The heart of music education at ANIM is ensemble playing, and the institute features a number of ensembles, large and small, that offer students the opportunity to collaborate, share, and contribute. These ensembles include:

Afghan Youth Orchestra—The first orchestra of its kind to be established in Afghanistan in more than 30 years, the AYO showcases the country’s unique and diverse musical landscape by combining Western orchestral instruments with traditional Afghan and North Indian classical instruments. The AYO has performed on numerous national and international tours, including sold-out shows in the United States at the Kennedy Center and Carnegie Hall.
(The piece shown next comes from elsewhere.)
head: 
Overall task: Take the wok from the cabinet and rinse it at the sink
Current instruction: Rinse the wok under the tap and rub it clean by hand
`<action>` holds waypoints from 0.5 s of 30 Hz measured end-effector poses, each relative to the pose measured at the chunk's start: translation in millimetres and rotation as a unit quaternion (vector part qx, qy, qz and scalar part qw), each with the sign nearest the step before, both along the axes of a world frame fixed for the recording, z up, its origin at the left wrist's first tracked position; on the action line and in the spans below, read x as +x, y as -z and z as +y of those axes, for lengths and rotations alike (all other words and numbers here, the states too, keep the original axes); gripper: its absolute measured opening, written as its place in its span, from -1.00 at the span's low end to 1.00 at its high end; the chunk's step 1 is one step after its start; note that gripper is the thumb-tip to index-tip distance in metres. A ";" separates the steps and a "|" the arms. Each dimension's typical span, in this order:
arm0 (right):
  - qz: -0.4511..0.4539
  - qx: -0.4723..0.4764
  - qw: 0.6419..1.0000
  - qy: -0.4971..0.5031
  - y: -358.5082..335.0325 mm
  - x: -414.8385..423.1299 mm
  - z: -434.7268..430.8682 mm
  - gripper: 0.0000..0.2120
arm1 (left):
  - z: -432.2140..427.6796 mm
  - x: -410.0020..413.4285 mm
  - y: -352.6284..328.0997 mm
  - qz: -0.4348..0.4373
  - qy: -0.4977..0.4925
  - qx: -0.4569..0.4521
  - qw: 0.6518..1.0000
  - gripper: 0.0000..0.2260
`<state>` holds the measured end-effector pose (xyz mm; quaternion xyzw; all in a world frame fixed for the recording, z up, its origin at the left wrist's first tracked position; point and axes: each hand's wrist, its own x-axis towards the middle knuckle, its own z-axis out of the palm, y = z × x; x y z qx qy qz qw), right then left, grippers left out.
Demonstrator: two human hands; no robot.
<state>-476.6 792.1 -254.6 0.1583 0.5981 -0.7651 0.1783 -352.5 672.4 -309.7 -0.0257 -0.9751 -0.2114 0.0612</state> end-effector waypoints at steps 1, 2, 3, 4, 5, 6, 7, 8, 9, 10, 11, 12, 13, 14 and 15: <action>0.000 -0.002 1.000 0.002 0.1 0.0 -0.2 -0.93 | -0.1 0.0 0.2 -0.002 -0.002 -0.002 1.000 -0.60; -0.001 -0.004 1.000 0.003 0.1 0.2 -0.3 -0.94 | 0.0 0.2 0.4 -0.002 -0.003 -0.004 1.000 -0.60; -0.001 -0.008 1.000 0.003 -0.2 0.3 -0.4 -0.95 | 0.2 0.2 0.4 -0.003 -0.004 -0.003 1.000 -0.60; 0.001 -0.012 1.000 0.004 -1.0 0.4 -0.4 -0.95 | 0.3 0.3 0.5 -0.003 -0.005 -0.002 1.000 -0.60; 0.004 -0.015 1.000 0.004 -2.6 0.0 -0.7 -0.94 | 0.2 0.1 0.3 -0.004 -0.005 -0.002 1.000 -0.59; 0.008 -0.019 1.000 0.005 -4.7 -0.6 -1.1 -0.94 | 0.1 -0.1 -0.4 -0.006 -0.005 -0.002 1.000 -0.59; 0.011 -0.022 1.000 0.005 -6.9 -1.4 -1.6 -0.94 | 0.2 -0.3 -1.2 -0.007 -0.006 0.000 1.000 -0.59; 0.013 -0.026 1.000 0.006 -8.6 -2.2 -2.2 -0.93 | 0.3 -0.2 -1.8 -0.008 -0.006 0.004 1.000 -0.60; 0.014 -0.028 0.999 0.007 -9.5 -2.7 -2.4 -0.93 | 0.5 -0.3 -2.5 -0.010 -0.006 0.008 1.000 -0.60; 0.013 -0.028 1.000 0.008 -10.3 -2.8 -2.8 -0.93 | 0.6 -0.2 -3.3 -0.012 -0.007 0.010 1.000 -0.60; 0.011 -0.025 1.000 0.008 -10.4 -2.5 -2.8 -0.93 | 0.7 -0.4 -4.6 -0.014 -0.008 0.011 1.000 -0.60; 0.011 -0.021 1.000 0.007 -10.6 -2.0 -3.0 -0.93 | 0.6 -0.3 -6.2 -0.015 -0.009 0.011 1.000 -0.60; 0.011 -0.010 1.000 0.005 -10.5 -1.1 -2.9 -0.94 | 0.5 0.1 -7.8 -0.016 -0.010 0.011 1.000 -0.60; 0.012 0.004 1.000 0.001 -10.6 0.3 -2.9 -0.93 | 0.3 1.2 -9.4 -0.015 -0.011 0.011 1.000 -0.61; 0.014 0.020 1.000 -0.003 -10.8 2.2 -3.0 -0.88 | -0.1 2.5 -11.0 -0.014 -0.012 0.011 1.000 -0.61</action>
Young Afghan Traditional Ensemble—Under the direction of renowned rubab teacher Ustad Khial Mohammad, the beloved Young Afghan Traditional Ensemble brings the beautiful sounds of traditional Afghan instruments to life. Particularly in demand for local performances, this ensemble has also toured extensively on the international stage, including performances in the US, the UK, Denmark, Argentina, and South Korea.

Sitar and Sarod Ensemble—This ensemble features students of North India’s traditional instruments—the sitar, the sarod, and the table—performing Afghan and Indian classical music.

Qawwali Group—This vocal-based group features two lead singers, supporting singers, and musicians playing beautiful, religious-themed music using traditional Afghan and Indo-Afghan classical instruments.

Choir—ANIM’s choir is a powerful ensemble that performs regularly at important political and social events around Kabul, including official ceremonies for Afghanistan’s president. The choir also performed at Choir Fest Middle East in Dubai in March 2015, when they took home the award for Best Regional Choir.